Written by [Gameli Ladzekpo](mailto:gameli.Ladzekpo@gmail.com) (Twitter/IG: @gamladz)

For [AI Core](theaicore.com)

In [1]:
# Start with imports 

import json 
from selenium.webdriver.chrome.options import Options
from selenium.webdriver.support.ui import WebDriverWait
from selenium.webdriver.support import expected_conditions as expected_conditions
from selenium.webdriver.common.by import By
from selenium.common.exceptions import TimeoutException, WebDriverException
from time import sleep, time
import random
import re
import subprocess, os
import urllib.request

In [2]:
# open_chrome function
def open_chrome(port=9220, on_mac=True):
    my_env = os.environ.copy()
    if on_mac:
        subprocess.Popen(['open', '-a', "Google Chrome", '--args', f'--remote-debugging-port={port}', 'http://www.example.com'], env=my_env)
    else:
        subprocess.Popen(f'google-chrome --remote-debugging-port={port} --user-data-dir=bots'.split(), env=my_env)

class Bot():
    def __init__(self, port_no = 9220, headless = False, verbose = False):
        print('initialising bot')

        open_chrome()

        options = Options()
        options.add_argument("--no-sandbox")	# without this, the chrome webdriver can't start (SECURITY RISK)
        options.add_experimental_option(f"debuggerAddress", f"127.0.0.1:{port_no}")	# attach to the same port that you're running chrome on
        if headless:
            options.add_argument("--headless") # headless option allows scraper to run in the background
        #options.add_argument("--window-size=1920x1080")
        self.driver = webdriver.Chrome('chrome_driver/chromedriver')			# create webdriver
        self.verbose = verbose

    def click_btn(self, text):
        if self.verbose: print(f'clicking {text} btn')
        element_types = ['button', 'div', 'input', 'a', 'label']
        
        for element_type in element_types:
            btns = self.driver.fund_elements_by_xpath(f'//{element_type}')
            # for btn in btns:
            #   print(btn.text)

            # SEARCH BY TEXT
            try:
                btn = [b for b in btns if b.text.lower() == text.lower()][0]
                btn.click()
                return
            except IndexError:
                pass

            # SEARCH BY VALUE ATTRIBUTE IF NOT YET FOUND
            try:
                btn = self.driver.find_elements_by_xpath(f'//{element_type}[@value="{text}"]')[0]
                btn.click()
                return
            except:
                continue

        raise ValueError(f'button containing "{text}" not found')

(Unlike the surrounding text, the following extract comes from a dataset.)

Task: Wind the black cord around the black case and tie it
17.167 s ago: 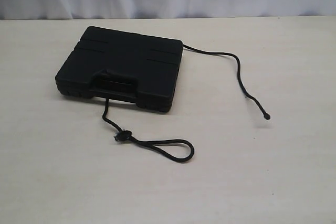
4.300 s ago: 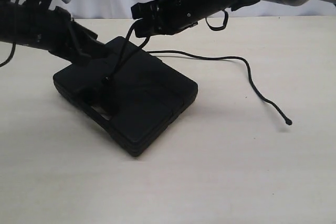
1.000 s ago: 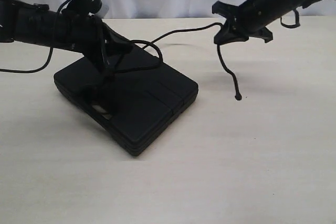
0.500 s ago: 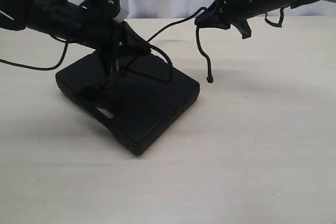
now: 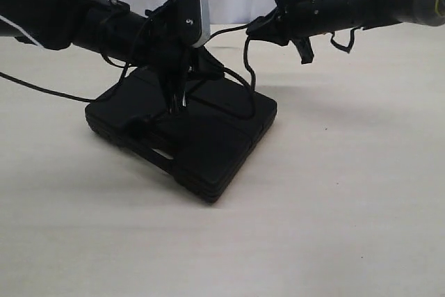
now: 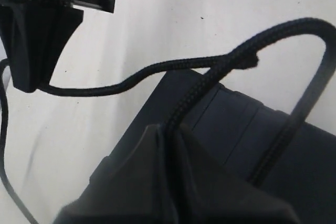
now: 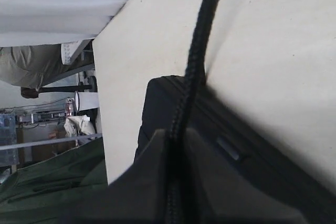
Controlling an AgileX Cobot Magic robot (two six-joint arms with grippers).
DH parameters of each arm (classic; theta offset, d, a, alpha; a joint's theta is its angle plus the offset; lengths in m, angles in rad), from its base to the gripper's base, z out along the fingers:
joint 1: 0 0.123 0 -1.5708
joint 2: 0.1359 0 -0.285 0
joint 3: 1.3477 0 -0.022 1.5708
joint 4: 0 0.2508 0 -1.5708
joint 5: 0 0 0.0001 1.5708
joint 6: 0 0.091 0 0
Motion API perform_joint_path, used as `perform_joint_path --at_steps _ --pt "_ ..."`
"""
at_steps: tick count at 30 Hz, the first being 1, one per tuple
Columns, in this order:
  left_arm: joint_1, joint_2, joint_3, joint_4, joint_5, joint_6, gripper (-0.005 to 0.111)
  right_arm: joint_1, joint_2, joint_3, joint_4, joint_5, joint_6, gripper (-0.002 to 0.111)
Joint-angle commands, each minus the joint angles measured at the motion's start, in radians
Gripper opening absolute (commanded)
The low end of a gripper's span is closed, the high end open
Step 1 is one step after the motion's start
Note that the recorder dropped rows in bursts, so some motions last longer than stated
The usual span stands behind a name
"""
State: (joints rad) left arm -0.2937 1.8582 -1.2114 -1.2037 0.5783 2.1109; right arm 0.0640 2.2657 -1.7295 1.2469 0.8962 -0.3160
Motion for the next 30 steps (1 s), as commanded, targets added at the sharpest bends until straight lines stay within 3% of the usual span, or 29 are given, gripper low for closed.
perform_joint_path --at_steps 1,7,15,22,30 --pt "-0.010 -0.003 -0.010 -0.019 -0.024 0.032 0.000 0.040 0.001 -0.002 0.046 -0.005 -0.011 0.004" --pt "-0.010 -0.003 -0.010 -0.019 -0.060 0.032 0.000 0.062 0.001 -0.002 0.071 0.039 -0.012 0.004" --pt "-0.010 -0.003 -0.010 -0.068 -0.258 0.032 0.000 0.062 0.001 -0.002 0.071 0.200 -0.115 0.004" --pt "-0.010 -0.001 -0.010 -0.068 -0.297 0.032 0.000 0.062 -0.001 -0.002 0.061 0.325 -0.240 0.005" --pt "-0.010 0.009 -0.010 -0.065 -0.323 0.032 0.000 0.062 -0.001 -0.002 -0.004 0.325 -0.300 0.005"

    def _search(self, query, _type='search', placeholder=None):
        sleep(1)
        s = self.driver.find_elements_by_xpath(f'//input[@type="{_type}"]')
        print(s)
        if placeholder:
            s = [i for i in s if i.get_attribute('placeholder').lower() == placeholder.lower()][0]
        else:
            s = s[0]
        s.send_keys(query) 

    def toggle_verbose(self):
        self.verbose = not self.verbose

In [7]:
from selenium import webdriver 
import time

if __name__ == '__main__':
    # EXAMPLE USAGE
    bot = Bot()

    searches = ['plant pots','plates', 'bin']
    for search in searches:
        bot.driver.get(f'https://www.ikea.com/gb/en/search/products/?q={search}')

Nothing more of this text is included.